About this task: Look through the listing below, and wherever a line has the string "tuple", pull it out.
(Beginning of Given information)
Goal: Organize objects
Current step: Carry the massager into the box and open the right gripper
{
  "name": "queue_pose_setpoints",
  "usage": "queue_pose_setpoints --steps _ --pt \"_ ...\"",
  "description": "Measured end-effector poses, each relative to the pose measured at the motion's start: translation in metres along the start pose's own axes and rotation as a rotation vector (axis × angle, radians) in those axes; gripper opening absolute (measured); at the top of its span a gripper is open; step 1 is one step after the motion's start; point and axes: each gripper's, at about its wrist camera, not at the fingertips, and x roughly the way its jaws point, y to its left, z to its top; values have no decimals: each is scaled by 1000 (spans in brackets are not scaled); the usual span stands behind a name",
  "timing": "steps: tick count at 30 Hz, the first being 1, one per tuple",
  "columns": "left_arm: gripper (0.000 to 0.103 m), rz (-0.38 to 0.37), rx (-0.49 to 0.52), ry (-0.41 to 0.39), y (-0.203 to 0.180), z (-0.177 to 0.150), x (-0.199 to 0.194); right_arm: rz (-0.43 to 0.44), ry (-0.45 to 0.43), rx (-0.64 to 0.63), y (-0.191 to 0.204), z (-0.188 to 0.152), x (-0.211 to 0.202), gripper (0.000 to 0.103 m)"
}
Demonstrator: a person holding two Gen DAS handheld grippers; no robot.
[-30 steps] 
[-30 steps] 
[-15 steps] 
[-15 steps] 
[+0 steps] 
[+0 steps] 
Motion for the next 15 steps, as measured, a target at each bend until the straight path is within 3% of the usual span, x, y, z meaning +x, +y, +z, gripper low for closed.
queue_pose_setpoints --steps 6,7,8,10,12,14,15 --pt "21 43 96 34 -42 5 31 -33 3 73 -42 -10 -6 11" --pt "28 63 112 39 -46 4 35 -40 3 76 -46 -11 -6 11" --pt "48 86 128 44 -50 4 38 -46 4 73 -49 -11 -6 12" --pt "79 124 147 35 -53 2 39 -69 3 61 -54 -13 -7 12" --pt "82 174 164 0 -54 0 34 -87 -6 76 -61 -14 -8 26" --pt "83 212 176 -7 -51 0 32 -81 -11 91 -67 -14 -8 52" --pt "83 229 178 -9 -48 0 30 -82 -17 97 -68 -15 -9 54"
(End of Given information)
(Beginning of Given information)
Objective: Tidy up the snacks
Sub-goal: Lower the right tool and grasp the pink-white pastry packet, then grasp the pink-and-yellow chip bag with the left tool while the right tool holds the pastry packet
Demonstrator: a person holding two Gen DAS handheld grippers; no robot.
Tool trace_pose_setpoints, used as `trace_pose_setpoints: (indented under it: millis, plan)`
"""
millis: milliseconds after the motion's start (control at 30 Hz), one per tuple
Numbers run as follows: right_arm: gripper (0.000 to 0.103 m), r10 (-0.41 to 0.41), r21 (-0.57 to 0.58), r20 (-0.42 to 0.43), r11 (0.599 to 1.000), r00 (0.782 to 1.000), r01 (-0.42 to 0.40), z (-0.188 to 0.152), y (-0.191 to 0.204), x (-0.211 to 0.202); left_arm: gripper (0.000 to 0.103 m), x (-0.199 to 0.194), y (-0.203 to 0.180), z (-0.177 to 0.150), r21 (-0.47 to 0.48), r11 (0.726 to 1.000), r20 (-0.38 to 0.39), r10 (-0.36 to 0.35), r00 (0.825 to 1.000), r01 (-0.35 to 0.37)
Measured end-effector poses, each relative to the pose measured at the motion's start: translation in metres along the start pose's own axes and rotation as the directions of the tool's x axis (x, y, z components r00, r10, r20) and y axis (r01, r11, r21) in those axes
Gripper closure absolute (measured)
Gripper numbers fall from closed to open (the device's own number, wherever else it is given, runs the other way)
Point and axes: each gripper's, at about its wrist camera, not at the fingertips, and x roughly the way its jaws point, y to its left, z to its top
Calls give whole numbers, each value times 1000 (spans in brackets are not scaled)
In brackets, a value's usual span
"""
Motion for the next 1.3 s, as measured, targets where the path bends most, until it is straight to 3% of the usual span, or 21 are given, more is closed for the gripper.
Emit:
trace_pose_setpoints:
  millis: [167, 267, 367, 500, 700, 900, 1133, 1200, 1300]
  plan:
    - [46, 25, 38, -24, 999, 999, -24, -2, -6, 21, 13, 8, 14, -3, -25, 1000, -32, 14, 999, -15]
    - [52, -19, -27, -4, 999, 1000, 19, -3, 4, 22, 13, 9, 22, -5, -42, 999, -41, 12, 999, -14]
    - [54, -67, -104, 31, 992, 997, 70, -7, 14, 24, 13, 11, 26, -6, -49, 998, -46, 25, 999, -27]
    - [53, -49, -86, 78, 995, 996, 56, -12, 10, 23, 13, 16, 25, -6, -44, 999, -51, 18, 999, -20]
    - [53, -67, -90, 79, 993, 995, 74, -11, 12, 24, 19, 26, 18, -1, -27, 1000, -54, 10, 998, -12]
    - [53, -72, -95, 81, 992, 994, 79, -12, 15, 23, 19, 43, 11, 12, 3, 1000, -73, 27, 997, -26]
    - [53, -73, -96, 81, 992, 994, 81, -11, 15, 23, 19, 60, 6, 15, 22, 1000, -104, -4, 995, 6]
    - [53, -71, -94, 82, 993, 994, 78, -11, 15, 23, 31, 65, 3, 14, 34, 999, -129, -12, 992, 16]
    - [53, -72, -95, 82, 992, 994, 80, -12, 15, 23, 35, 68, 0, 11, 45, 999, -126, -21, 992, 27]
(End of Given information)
Result of this exercise:
  "timing": "steps: tick count at 30 Hz, the first being 1, one per tuple",
millis: milliseconds after the motion's start (control at 30 Hz), one per tuple

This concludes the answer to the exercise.